I bought Dearly Devoted Dexter by Jeff Lindsay in hardcover. That should tell you how eager I was to read this sequel to Darkly Dreaming Dexter. Because I never buy hardcover.

Sat down. Read it straight through. Wished the next book were out already.

Dexter is the Energizer Bunny of serial killers: he’s still finding bad guys who deserve to be dispatched and, well, takes care of them. His sister is now a homicide detective who gets called to the scene of a particularly gruesome crime (despite the humor of these books, Lindsay doesn’t stint on describing the sort of awful things serial monsters like to do) and she asks Dexter for his particular insights into this crime. Only to discover that whoever’s doing this is wanted by more than the Miami Police—the guys in Washington need to find this guy, and fast.

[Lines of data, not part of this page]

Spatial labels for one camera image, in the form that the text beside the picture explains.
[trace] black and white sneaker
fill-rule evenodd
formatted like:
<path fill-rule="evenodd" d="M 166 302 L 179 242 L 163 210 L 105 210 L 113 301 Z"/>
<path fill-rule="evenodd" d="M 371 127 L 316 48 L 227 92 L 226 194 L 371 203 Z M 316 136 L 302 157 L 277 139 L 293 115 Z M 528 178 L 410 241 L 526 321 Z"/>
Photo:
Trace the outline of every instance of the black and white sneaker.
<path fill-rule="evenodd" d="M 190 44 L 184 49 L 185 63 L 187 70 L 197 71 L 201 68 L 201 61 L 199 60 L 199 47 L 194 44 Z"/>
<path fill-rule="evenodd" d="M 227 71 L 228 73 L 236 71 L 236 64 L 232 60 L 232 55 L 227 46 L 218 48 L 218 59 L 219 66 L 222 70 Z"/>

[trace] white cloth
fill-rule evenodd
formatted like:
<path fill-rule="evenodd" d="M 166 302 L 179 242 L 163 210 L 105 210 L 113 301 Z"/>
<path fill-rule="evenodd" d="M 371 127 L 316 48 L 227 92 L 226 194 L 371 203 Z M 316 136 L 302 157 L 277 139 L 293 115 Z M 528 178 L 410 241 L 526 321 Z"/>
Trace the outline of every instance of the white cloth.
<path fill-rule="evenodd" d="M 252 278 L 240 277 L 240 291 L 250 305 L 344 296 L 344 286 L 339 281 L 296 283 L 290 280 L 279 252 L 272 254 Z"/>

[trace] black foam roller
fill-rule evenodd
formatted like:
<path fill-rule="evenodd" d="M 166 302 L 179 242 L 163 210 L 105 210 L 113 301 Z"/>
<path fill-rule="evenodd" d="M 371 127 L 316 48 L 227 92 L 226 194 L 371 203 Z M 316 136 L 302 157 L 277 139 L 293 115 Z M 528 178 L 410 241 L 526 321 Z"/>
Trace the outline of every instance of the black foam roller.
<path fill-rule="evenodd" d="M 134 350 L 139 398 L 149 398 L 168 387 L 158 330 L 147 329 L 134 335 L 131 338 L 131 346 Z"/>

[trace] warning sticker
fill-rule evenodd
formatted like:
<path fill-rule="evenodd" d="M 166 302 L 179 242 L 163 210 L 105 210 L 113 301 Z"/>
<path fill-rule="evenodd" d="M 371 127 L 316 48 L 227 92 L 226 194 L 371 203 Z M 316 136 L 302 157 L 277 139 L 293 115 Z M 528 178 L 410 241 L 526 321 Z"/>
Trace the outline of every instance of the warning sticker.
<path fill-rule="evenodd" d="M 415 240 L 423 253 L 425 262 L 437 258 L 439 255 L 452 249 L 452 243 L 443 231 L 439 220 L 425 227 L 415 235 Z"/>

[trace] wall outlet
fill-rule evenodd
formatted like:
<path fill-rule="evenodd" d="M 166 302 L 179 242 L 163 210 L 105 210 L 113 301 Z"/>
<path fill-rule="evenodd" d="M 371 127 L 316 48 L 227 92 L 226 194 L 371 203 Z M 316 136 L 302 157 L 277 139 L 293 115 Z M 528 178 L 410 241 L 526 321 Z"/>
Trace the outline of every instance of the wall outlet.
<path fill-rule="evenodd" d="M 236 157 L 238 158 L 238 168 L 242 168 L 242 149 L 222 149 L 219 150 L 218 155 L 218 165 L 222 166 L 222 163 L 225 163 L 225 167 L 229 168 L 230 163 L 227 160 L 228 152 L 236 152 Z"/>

Meanwhile, Dexter is being followed by Detective Doakes, who knows there’s something Not Right about Dexter and wants to provoke him into acting stupid. So Dexter does: he becomes a couch potato at his girlfriend Rita’s apartment and just the substitute Dad Rita’s two kids need. And then the most awful, unthinkable thing happens: Dexter gets mistakenly engaged.

Several times I read a particularly funny line aloud to Darin, who eyed me warily (I don’t think he quite “gets” Dexter). There are some seriously hilarious parts to this book. There are also some gruesome ones (but hey: you’re reading a serial killer novel), so be warned. Dexter’s voice and worldview are so engaging though—what grosses us out is merely fodder for artistic appreciation to him—that you can get through it.

I still don’t know how Lindsay is going to keep this going, but what he has so far is hilarious and wonderful. Dexter definitely stands out. Though he’s trying his damnedest to blend in with these human weirdoes.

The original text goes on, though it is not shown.